Provided material »
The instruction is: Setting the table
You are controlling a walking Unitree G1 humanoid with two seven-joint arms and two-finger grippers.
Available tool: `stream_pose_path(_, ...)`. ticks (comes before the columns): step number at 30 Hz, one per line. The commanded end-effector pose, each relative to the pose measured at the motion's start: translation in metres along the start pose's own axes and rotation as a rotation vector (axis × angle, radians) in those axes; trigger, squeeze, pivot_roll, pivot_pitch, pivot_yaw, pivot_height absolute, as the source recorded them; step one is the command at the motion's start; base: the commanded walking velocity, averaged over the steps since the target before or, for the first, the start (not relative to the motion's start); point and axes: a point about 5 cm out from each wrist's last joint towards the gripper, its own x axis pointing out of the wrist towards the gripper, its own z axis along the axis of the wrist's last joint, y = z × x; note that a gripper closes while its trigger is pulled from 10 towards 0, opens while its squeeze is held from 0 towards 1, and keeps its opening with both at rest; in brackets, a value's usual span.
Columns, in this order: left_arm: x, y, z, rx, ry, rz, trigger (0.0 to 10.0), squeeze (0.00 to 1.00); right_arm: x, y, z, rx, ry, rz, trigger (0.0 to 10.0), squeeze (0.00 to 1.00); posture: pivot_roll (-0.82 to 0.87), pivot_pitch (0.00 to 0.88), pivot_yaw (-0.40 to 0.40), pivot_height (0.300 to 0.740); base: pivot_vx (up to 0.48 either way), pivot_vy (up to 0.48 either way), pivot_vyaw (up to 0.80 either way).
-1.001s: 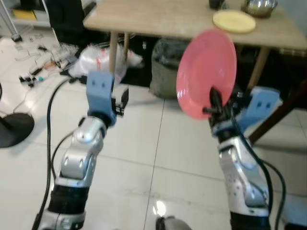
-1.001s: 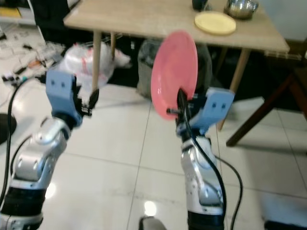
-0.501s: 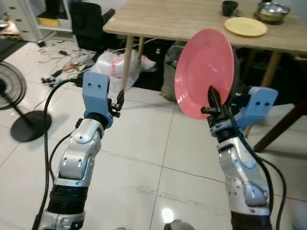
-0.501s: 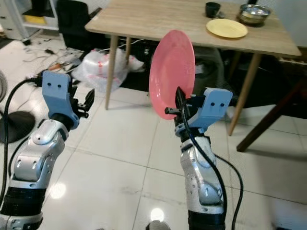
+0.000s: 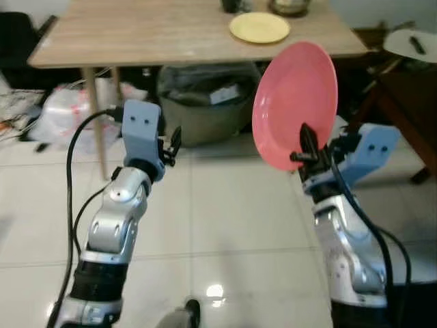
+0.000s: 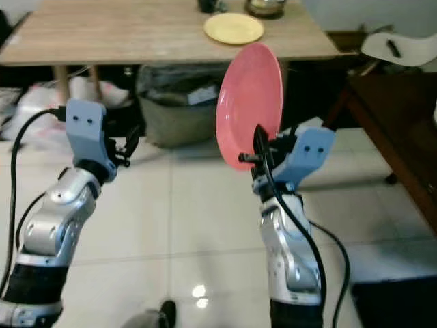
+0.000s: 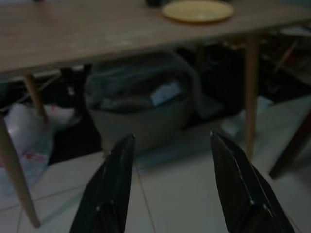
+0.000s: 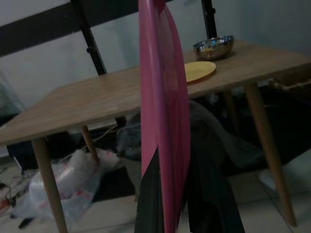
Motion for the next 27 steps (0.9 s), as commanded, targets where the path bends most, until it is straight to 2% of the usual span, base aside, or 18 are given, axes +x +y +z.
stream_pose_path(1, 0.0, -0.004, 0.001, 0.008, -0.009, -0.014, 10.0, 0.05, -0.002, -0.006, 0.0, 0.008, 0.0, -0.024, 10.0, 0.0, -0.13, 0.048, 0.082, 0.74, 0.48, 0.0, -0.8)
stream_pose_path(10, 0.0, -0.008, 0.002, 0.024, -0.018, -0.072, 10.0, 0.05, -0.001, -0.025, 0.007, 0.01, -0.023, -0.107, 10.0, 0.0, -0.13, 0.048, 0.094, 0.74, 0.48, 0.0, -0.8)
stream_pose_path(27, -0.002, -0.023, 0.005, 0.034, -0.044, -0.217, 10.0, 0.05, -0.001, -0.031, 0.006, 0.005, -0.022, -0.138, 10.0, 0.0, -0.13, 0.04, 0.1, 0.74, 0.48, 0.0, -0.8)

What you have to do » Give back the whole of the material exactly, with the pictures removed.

Your response »
The instruction is: Setting the table
You are controlling a walking Unitree G1 humanoid with two seven-joint arms and two-finger grippers.
Available tool: `stream_pose_path(_, ...)`. ticks (comes before the columns): step number at 30 Hz, one per line. The commanded end-effector pose, each relative to the pose measured at the motion's start: translation in metres along the start pose's own axes and rotation as a rotation vector (axis × angle, radians) in those axes; trigger, squeeze, pivot_roll, pivot_pitch, pivot_yaw, pivot_height absolute, as the source recorded them; step one is the command at the motion's start; base: the commanded walking velocity, averaged over the steps since the target before or, for the first, the start (not relative to the motion's start); point and axes: a point about 5 cm out from each wrist's last joint towards the gripper, its own x axis pointing out of the wrist towards the gripper, its own z axis along the axis of the wrist's last joint, y = z × x; note that a gripper closes while its trigger is pulled from 10 towards 0, opens while its squeeze is held from 0 towards 1, and keeps its opening with both at rest; in brackets, a value's usual span.
Columns, in this order: left_arm: x, y, z, rx, ry, rz, trigger (0.0 to 10.0), squeeze (0.00 to 1.00); right_arm: x, y, z, rx, ry, rz, trigger (0.0 to 10.0), squeeze (0.00 to 1.00); posture: pivot_roll (-0.82 to 0.87), pivot_pitch (0.00 to 0.88), pivot_yaw (-0.40 to 0.40), pivot_height (0.300 to 0.740); base: pivot_vx (up to 0.48 either way), pivot_vy (up to 0.48 either way), pivot_vyaw (up to 0.80 either way).
-1.001s: 
-1.001s: 
-0.501s: 
-0.501s: 
+0.000s: 
+0.000s: 
+0.000s: 
+0.000s: 
Motion for the next 27 steps (0.9 s), as commanded, targets where the path bends most, until it is straight to 2% of the usual span, base aside, or 18 are given, axes +x +y +z.
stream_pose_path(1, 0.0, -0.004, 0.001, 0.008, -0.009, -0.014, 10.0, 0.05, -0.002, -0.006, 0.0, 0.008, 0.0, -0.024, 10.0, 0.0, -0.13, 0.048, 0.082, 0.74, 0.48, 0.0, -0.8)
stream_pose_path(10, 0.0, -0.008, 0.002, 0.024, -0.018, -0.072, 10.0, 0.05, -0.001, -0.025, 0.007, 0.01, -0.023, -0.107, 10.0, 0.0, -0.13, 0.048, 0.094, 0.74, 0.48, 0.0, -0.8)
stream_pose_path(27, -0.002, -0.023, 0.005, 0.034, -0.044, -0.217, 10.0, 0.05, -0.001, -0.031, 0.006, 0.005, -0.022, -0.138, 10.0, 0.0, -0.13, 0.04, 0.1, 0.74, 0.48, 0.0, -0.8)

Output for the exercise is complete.